01:05:59.700 And so it comes along to say, why is Jesus baptized?
01:06:04.420 That's a very unusual question.
01:06:05.760 But if there's not a human being who predates him with some moral authority who represents the voice of conscience, then he can't be baptized as a man.
01:06:13.800 He just comes down with a full glory and righteousness and fear of God.
01:06:19.240 Well, that touches on something, Peugeot, maybe you can speak to this.
01:06:23.520 There's a very deep mystery there, because the story of Christ doesn't really get going, apart from some description of birth and youth, which we'll cover, until the baptism.
01:06:33.620 And so that question immediately arises, well, if Christ is the Son of God from birth, why the necessity of the baptism?
01:06:40.880 What does the baptism represent?
01:06:42.620 Why is John a Baptist?
01:06:45.300 What does it mean for him to be a Baptist?
01:06:47.720 And what does baptism signify?
01:06:49.520 Now, there's a lot of work on the anthropology of religion that's focused on this issue.
01:06:54.340 And it's very frequently the case across cultures, anthropologically distributed, that men in particular must undergo a initiation ceremony, which generally bears some symbolic relationship to the modern, to the Judeo-Christian concept of baptism, before they can adopt their full individuality.
01:07:15.140 And it's often associated with something like a passage or re-immersion into the sacred waters or into the chaos.

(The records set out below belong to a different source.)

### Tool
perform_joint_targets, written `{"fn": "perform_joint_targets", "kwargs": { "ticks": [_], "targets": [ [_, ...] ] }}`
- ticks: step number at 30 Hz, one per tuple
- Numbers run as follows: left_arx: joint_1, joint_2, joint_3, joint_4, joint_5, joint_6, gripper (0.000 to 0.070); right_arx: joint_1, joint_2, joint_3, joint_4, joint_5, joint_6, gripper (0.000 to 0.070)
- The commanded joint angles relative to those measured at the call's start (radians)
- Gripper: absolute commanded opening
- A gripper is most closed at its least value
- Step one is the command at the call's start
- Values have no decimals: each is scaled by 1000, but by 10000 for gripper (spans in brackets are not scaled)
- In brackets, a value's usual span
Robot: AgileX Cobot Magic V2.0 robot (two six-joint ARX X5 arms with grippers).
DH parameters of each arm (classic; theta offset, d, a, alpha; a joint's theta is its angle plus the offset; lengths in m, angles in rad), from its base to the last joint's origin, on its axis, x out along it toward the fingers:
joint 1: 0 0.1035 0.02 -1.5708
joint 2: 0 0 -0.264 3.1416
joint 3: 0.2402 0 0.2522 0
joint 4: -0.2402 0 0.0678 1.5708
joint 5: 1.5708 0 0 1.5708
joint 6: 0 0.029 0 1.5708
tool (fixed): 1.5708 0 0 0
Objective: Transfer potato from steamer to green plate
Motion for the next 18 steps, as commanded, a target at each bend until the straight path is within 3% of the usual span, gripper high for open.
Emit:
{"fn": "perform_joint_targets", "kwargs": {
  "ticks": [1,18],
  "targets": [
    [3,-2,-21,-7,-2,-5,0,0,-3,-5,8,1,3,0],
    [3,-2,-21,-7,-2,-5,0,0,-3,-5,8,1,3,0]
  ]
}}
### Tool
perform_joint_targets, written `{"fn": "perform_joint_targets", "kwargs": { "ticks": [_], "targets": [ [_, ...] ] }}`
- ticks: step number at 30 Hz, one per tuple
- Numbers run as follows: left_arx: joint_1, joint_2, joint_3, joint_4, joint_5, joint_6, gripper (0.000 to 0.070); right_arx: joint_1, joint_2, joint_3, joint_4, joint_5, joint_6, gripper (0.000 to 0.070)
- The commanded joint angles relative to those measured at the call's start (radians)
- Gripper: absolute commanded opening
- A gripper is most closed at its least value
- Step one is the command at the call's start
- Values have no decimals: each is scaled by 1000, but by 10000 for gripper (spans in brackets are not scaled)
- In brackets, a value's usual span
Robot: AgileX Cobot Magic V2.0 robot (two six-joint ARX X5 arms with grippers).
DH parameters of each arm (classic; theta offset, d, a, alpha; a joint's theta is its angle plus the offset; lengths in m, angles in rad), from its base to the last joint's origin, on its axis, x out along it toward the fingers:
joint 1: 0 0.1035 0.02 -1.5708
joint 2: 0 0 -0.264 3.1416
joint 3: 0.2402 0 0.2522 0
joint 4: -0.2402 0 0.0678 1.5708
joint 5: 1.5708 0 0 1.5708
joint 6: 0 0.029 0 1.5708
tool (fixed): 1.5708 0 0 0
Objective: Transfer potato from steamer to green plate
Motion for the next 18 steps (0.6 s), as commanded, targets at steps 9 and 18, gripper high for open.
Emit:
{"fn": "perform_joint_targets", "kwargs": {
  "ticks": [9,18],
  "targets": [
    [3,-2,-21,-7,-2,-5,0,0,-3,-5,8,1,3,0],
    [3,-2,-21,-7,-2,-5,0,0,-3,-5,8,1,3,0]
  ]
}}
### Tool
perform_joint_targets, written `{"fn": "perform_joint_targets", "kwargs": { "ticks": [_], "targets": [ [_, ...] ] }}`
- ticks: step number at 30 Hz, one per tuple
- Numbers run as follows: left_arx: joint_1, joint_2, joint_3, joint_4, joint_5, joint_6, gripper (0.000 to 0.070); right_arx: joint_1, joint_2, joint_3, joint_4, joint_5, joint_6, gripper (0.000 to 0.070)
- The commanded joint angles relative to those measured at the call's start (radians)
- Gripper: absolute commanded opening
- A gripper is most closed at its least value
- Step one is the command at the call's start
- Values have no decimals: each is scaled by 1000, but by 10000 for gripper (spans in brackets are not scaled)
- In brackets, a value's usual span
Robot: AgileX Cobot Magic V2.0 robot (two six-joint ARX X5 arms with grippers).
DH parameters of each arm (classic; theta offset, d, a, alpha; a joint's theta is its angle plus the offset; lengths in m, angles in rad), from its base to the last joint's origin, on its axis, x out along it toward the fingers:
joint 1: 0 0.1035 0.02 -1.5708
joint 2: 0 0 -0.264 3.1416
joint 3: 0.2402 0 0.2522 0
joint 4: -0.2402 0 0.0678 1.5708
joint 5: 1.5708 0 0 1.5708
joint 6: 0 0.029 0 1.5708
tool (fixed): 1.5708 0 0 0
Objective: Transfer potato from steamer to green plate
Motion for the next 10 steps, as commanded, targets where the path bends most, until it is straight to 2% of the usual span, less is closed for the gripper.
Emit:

01:07:22.200 And it's a dissolution into chaos and then a restructuring, right?
01:07:25.860 That's the, that's the, that would be the neurophysiological take on it.
01:07:30.380 Well, so Elijah, so there, in Elijah's, in Elijah, in St. John's story, there are many things that are going on.
01:07:37.620 Now, I think the best way to understand is that he's there to kind of end the, end the world.
01:07:43.140 So you imagine there's, Christ is the new beginning, is a new world, new creation.
01:07:47.780 And then he's there to end that world.
01:07:50.260 And then a new beginning will come.
01:07:52.460 And, you know, in the story of Elijah, it's the crossing of the Jordan.
01:07:55.600 That's where that happens, right?
01:07:57.020 Elijah crosses the Jordan, then he's taken up, you know, and then Elisha receives the spirit of Elijah.
01:08:03.520 And that is also the crossing of the Red Sea.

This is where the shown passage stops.